DAILY SCIENCE

New plant-based plastic can be printed—and fully recycled

Could this be the chemists’ answer to the plastic problem chemistry helped create?
February 25, 2021

About 12 billion metric tons of plastic waste will be sitting in landfills or in the natural environment by 2050. To stop that deluge, and its associated carbon emissions, we’ll need many solutions. But a key one would be plastics that are not only made from sustainable non-petroleum sources but are also easy to recycle back into high-quality plastic.

A new plastic made by researchers at the University of Konstanz in Germany could be just the answer. It is a type of polyethylene—the world’s most commonly used plastic—made from plant and microalgae oils, and that can be recycled with near-perfect efficiency. The recycling method, also reported in the journal Nature, requires relatively low temperatures, making it more energy-efficient, and also recovers 96 percent of the starting material.

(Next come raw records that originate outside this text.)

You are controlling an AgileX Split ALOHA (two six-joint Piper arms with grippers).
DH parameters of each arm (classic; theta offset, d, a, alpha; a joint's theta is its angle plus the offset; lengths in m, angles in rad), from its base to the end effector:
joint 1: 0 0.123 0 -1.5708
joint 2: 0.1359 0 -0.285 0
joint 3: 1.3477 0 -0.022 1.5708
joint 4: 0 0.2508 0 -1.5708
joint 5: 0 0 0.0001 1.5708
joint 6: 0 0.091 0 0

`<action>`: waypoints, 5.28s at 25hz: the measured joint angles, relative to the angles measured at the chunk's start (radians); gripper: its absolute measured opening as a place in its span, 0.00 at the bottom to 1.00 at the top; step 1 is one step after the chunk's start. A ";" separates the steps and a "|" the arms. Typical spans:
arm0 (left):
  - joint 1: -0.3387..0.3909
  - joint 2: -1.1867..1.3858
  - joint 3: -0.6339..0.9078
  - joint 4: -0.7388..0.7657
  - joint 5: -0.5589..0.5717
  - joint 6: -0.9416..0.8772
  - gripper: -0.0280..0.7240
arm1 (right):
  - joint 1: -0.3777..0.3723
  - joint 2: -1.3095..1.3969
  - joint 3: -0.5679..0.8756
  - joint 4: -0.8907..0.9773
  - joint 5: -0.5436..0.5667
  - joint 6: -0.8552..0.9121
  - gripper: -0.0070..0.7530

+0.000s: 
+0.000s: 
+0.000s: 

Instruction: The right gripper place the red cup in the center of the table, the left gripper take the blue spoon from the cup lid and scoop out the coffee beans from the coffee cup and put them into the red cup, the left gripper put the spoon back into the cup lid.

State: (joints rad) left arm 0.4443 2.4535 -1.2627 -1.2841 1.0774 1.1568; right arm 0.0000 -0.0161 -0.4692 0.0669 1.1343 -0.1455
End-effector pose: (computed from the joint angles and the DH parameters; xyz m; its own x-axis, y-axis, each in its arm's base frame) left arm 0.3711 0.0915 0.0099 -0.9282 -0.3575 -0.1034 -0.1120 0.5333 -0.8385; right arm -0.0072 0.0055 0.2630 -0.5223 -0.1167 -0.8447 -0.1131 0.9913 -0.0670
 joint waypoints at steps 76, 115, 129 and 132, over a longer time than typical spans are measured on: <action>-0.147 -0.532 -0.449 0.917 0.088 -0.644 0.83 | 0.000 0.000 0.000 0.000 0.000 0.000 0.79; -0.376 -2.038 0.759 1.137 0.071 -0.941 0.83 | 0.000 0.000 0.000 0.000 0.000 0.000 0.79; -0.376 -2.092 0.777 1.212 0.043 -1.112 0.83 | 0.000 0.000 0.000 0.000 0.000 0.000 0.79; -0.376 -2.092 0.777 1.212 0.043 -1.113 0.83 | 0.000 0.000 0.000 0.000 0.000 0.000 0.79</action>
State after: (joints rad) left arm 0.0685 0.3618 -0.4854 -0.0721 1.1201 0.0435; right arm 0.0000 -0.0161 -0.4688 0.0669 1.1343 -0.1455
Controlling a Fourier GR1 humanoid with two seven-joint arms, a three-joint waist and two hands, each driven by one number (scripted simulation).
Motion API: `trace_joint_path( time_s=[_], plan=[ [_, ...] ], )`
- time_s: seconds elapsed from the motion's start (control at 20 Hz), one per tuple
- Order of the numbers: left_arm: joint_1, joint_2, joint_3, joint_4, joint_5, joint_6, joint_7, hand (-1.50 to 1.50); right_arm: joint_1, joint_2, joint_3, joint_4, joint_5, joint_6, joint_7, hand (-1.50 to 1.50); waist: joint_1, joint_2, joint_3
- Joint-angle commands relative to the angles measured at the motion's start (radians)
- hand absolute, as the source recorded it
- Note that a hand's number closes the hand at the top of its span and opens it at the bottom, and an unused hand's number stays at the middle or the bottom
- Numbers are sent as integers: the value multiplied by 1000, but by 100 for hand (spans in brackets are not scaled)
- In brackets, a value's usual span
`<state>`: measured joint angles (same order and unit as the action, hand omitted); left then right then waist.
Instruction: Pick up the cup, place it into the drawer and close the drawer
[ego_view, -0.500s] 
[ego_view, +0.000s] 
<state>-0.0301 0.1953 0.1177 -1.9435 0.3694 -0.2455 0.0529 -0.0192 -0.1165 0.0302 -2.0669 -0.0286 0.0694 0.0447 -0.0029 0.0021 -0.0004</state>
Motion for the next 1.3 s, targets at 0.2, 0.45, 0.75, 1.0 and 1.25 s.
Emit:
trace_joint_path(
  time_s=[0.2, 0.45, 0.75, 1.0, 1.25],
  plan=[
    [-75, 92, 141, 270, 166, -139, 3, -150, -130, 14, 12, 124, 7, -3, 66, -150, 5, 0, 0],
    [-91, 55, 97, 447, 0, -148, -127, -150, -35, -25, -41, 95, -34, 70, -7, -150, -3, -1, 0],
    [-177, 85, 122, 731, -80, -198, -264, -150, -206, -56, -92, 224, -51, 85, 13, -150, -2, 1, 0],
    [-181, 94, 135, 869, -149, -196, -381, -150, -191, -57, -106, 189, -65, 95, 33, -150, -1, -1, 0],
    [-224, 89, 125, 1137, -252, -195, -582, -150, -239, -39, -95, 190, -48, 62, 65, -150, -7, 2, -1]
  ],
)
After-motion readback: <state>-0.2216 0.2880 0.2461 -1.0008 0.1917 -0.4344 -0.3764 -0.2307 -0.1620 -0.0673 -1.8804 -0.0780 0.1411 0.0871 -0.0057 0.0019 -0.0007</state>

Polyethylene is the stuff of shopping bags and water bottles. The world makes millions of tons of it every year but a small percentage is recycled. That’s partly due to lacking recycling infrastructure, but also because today’s mechanical recycling techniques which involve chopping up the plastic and then melting and reforming it give material of lower quality. So recycled polyethylene is often used to make products such as rugs instead of reformed into plastic water bottles.

But there’s an alternative recycling technique called chemical recycling. This technique involves breaking the bonds in plastics, which are long chains made of smaller, simpler molecules, to separate those smaller molecules that can be restrung into new high-quality plastic. The problem is this process requires temperatures over 600°C, making it energy-intensive. And it recovers a limited amount of the starting material, sometimes less than ten per cent.

Stefan Mecking and his colleagues made their new bio-based plastic from oils that come from plants or algae, which they can convert into the building block molecules of plastic. The polyethylene-like plastic contains a small number of predetermined chemical links along its chains. It retains the physical properties of polyethylene during regular use, and it can be dyed and strengthened with the addition of carbon fibers. And when needed it can be easily deconstructed by undoing those chemical links.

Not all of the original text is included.